Barraca das gostosuras

Bercília Mozer de Moraes, espécie de matriarca e uma das responsáveis pelo evento, revela que a preparação começa um mês antes, portanto, no momento, está ocupadíssima. Entre os pratos salgados, os mais procurados são o cachorro quente, o churrasquinho e os caldos. Entre os doces, estão a canjica, pamonha, cocada, cuscuz, pé de moleque, paçoca, doce de abóbora, além bolos de sabores variados.

“A barraca de doces é uma das grandes atrações da festa, pela quantidade de guloseimas. É até difícil escolher diante de tanta coisa gostosa! Tudo é feito com a ajuda dos meus filhos, netos, noras, genros, primos, é parente que não acaba mais. é muita gente ajudando pra tudo sair perfeito”, ressalta. “Recebemos gente do Rio, de Niterói e de municípios vizinhos como Bom Jardim, Cordeiro e Petrópolis, e, às vezes, até de São Paulo. As pousadas ficam lotadas”, completou.

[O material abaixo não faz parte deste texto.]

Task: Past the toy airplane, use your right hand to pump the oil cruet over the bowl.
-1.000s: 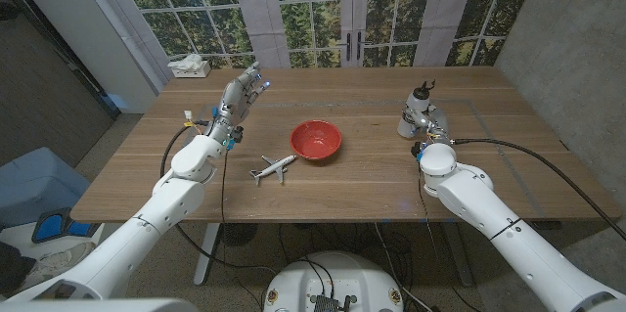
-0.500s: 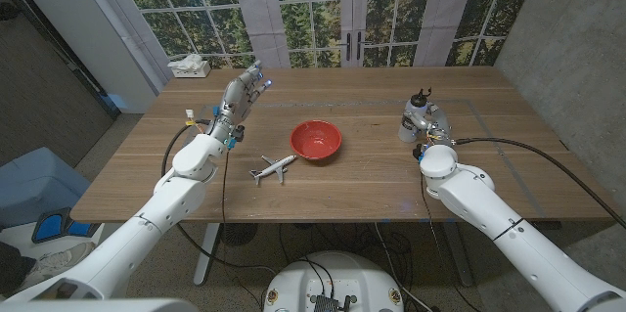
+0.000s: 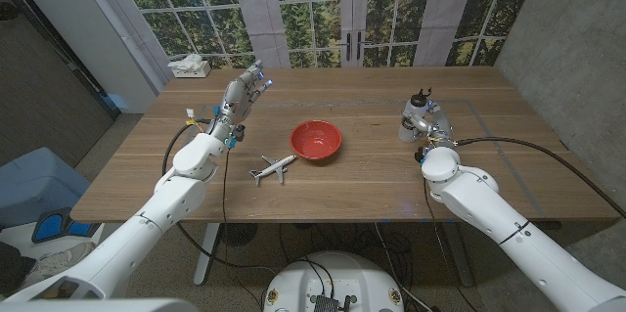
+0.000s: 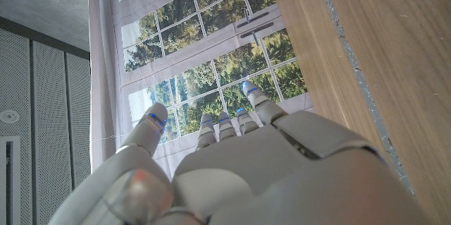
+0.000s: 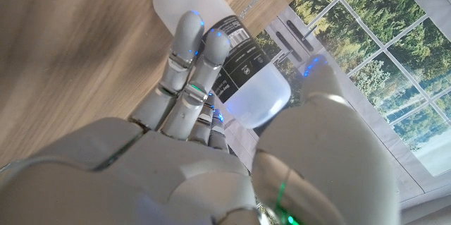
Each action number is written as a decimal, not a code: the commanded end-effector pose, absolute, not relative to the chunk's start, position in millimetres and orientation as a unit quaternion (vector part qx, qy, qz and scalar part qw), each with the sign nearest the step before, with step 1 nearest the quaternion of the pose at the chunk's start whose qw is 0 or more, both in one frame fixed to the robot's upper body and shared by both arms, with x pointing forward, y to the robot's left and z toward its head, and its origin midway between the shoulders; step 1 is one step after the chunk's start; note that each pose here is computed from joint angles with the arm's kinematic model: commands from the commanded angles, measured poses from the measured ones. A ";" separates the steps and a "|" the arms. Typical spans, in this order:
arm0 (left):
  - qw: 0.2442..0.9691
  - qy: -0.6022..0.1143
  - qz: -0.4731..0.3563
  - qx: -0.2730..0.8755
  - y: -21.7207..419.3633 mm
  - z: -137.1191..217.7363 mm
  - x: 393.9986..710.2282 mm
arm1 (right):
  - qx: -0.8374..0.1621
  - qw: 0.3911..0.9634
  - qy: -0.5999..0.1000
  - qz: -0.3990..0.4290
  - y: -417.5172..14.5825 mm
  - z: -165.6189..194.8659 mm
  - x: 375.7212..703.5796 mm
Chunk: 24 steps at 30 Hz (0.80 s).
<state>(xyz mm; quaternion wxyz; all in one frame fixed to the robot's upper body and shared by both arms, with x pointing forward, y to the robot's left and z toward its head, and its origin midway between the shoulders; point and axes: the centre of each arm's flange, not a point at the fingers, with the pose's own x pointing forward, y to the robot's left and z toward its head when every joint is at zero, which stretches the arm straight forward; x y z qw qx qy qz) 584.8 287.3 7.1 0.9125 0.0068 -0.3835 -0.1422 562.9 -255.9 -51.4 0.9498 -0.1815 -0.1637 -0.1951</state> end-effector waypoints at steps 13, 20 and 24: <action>0.913 -0.382 -0.143 0.009 283.4 5.9 580.7 | -0.199 0.943 -0.170 -0.204 -279.0 -55.7 537.6; 0.912 -0.383 -0.145 0.011 282.7 7.0 579.3 | -0.121 0.952 -0.211 -0.185 -294.3 -60.2 530.2; 0.912 -0.383 -0.146 0.010 282.8 7.2 579.9 | -0.097 0.952 -0.215 -0.197 -298.4 -60.4 527.0</action>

No meio de tantas gostosuras, um ítem se destaca: a broa. Graças a uma receita muito especial, outra tradição da família Mozer, que pode ser experimentada com geleias ou cremes. A broa dos Mozer começa a ser preprarada uma semana antes do início do evento e chega a ser produzida mais de mil unidades. Foi Bercília quem introduziu a receita na família, herdada de seus antepassados suíços. Ela não faz segredo sobre os ingredientes que usa: batata doce, inhame, aipim, cará, chuchu e abóbora, além de fermento, açúcar, manteiga e óleo.

“Não tem mistério. Tudo é feito de forma caseira e à moda antiga, em forno de lenha. Talvez, essa forma de assar faça diferença no resultado. Mas é só isso mesmo”, resumiu Bercília.

Curiosidades

  • Quadrilha: Tem origem nos bailes de salão da cultura francesa. Palavras como balancê, anarriê, anavã têm origem na língua francesa : balancer (balançar), en arrière (para trás), en avant (para frente). A quadrilha é a encenação do casamento do caipira com uma linda moça, no qual estão presentes o padre, os pais dos noivos, o juiz, o delegado e os convidados. Colorida e alegre, a quadrilha é elemento obrigatório de todo arraial.
  • Comida: A lista das especialidades juninas é longa e pode variar de acordo com as regiões. Existem, porém, alguns quitutes tradicionais, como o quentão, vinho quente, bolinho caipira, cuscuz, bolo de milho, pamonha, canjica, milho cozido, pipoca, pé de moleque, pinhão, curau, batata doce, bolo de fubá, maria-mole, churros, churrasquinho, pastel.
  • Balão: Há alguns anos, costumava-se soltar balões durante as festas juninas. Atualmente, devido ao perigo de o balão cair em áreas residenciais ou florestas, com alto risco de queimadas e incêndios, a brincadeira é proibida por lei.